■ Task material:
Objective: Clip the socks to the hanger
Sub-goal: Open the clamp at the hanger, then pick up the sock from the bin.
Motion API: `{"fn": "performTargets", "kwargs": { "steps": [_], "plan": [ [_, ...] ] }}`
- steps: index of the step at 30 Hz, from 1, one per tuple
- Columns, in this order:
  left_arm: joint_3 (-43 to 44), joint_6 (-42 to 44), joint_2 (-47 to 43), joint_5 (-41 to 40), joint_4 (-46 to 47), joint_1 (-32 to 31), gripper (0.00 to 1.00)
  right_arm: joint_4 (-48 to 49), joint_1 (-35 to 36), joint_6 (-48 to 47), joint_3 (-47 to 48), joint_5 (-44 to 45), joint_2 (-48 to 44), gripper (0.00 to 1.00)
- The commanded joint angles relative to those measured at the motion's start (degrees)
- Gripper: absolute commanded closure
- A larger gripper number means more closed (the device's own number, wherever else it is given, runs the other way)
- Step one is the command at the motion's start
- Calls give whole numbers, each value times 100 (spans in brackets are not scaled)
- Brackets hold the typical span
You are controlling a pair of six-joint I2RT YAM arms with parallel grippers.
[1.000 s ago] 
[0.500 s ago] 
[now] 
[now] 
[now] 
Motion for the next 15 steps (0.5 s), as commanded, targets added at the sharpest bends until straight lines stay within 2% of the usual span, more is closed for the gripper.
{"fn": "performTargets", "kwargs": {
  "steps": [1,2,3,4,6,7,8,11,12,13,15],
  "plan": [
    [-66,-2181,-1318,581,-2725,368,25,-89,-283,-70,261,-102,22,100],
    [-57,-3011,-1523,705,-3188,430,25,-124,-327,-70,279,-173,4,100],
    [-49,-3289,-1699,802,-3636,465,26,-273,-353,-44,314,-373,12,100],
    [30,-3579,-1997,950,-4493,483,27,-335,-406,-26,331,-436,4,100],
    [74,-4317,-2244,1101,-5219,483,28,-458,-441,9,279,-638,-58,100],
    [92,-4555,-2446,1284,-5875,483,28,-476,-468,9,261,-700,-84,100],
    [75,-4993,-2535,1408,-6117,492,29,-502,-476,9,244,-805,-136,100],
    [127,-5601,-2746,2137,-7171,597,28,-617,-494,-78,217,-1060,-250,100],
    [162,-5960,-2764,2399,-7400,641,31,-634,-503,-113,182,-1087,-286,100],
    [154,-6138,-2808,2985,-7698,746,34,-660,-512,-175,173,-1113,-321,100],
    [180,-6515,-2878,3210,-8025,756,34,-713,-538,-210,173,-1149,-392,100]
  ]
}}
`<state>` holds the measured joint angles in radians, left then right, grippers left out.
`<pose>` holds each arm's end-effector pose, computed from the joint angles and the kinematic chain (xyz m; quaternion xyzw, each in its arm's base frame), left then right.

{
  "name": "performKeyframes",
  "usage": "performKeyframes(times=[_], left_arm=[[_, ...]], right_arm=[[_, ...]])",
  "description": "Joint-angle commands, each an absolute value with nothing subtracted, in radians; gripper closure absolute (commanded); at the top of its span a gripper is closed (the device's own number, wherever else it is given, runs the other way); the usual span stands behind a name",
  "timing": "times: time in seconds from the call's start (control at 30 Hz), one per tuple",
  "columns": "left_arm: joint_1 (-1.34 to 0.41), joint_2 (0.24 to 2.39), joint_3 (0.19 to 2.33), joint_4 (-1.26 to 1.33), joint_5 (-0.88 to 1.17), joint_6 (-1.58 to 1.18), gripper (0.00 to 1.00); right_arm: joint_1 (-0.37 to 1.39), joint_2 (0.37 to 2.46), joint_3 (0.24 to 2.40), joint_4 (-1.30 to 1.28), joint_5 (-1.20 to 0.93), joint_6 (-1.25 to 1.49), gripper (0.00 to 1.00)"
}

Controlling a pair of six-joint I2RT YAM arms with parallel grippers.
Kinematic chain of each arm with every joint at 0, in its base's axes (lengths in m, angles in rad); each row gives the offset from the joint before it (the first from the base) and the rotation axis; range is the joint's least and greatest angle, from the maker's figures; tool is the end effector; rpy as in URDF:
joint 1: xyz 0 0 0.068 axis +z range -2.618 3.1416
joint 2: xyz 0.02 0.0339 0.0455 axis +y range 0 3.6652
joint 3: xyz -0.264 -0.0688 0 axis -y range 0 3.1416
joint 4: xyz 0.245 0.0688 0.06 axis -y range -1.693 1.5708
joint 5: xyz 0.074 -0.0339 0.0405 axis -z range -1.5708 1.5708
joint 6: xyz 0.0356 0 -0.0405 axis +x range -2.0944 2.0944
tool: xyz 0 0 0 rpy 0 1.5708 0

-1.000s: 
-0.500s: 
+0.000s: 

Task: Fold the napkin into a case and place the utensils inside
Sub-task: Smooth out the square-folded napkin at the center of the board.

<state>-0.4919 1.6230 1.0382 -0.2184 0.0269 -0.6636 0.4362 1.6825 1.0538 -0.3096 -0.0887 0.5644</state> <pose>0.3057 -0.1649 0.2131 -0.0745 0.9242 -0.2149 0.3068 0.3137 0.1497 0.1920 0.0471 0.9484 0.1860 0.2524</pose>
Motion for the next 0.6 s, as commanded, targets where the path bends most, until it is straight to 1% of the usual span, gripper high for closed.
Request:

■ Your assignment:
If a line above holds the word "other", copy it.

■ Answer section:
- A larger gripper number means more closed (the device's own number, wherever else it is given, runs the other way)
  "description": "Joint-angle commands, each an absolute value with nothing subtracted, in radians; gripper closure absolute (commanded); at the top of its span a gripper is closed (the device's own number, wherever else it is given, runs the other way); the usual span stands behind a name",

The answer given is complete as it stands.